TASK: Reproduce the top of the data verbatim, through and including the line that contains "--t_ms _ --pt".
** Opening DATA block **
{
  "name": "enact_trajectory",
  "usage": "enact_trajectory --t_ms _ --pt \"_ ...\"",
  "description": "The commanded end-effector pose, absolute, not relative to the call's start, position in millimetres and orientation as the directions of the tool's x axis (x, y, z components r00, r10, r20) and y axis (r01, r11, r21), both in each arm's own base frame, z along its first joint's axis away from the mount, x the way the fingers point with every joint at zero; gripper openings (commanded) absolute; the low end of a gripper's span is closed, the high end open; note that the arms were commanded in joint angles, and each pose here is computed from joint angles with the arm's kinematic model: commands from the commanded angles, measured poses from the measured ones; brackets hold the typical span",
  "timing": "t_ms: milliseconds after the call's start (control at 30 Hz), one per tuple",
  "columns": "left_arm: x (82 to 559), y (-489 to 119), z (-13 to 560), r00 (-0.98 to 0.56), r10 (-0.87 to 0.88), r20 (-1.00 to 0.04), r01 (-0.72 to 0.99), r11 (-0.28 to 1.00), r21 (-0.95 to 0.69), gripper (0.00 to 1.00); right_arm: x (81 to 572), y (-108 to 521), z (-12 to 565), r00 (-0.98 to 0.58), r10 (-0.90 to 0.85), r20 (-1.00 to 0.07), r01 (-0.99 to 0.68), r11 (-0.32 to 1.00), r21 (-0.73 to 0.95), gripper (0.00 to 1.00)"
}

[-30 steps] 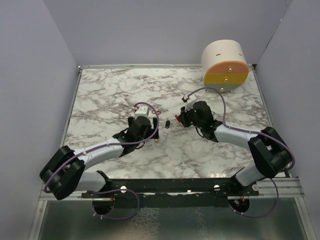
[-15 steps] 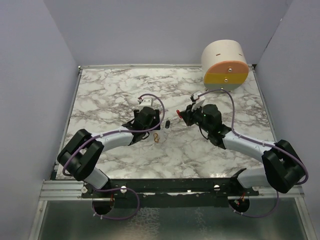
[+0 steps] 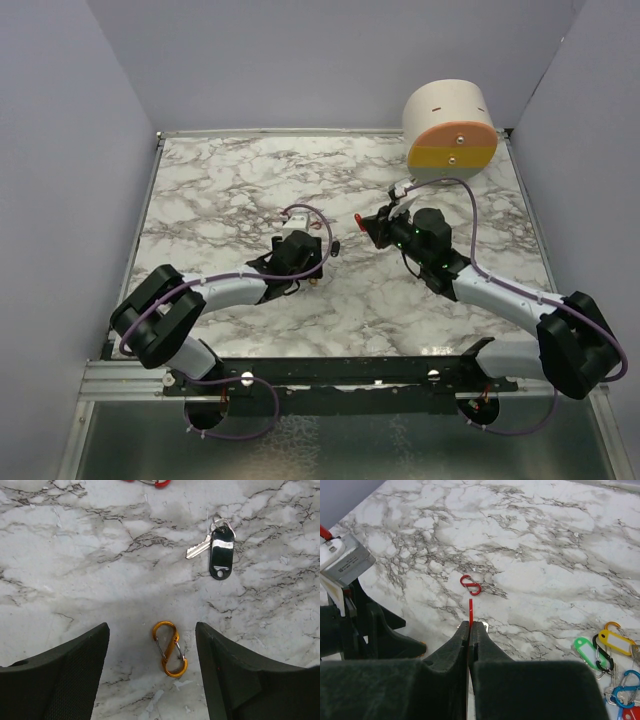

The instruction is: Put the keys on the keyring

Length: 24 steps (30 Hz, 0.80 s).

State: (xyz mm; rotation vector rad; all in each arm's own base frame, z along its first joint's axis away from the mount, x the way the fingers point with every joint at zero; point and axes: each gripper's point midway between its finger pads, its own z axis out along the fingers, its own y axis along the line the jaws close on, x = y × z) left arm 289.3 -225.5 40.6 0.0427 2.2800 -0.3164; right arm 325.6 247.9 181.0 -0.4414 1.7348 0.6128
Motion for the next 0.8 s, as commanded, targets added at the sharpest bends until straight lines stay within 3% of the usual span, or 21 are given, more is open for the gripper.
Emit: enact_trajectory --t_ms 0,267,767 --pt "282 -225 48 -0.648 -0.103 -0.755 0.098 0.971 -0.216 0.74 325 243 187 -0.23 0.044 -0.972 -0.566 0.807 0.171 0.01" --pt "269 -227 39 -0.654 -0.082 -0.752 0.08 0.981 -0.176 0.76 321 238 195 -0.214 0.055 -0.975 -0.56 0.811 0.169 0.01" --pt "260 -228 24 -0.658 -0.027 -0.753 0.067 0.993 -0.094 0.7 321 235 198 -0.207 0.056 -0.977 -0.552 0.817 0.164 0.01"
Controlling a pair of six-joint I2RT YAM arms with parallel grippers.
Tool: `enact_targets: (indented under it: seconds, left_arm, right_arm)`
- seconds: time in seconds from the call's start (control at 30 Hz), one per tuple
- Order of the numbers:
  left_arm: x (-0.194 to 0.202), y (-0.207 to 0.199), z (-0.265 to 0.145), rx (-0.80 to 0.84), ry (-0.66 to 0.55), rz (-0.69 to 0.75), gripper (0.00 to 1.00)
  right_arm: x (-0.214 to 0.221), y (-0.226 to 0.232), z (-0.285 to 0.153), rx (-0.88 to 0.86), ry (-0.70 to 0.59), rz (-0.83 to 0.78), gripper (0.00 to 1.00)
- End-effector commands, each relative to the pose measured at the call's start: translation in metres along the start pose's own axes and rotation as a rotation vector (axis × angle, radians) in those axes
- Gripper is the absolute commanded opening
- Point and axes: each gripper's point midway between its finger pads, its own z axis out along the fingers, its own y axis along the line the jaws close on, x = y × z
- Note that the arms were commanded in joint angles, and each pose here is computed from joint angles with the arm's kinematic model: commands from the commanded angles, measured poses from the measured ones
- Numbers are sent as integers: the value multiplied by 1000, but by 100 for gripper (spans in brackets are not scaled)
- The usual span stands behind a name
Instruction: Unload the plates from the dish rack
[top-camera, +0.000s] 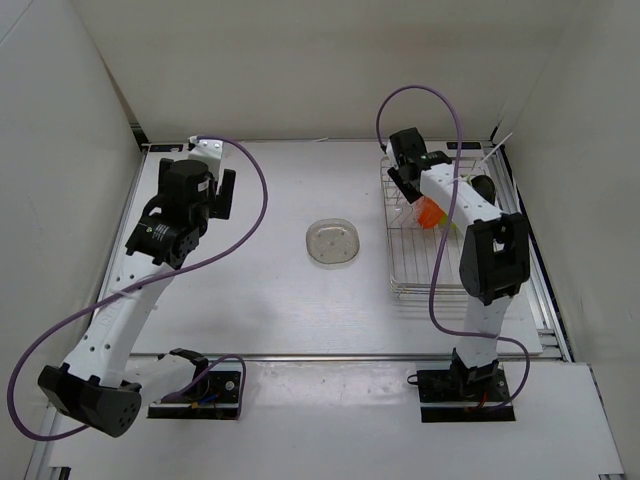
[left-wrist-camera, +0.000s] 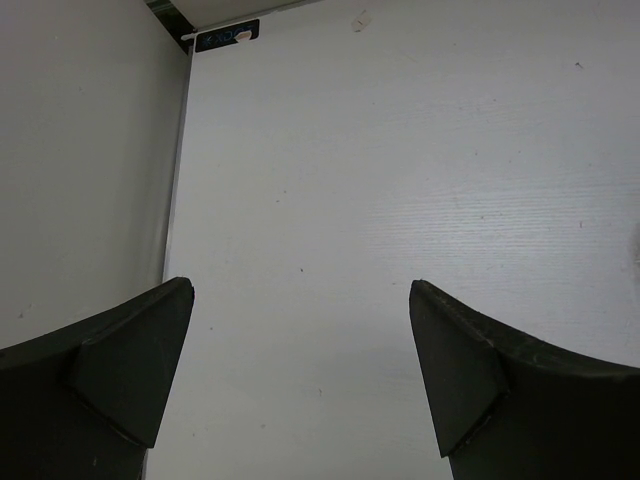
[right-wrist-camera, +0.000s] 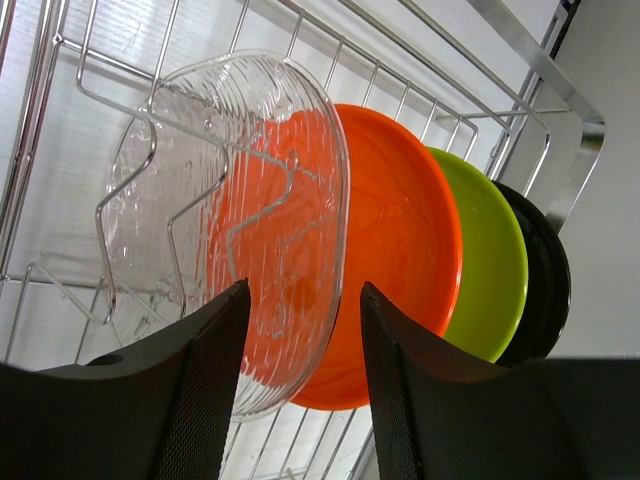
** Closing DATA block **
RESULT OF THIS TASK:
{
  "name": "enact_trajectory",
  "usage": "enact_trajectory --t_ms _ --pt \"_ ...\"",

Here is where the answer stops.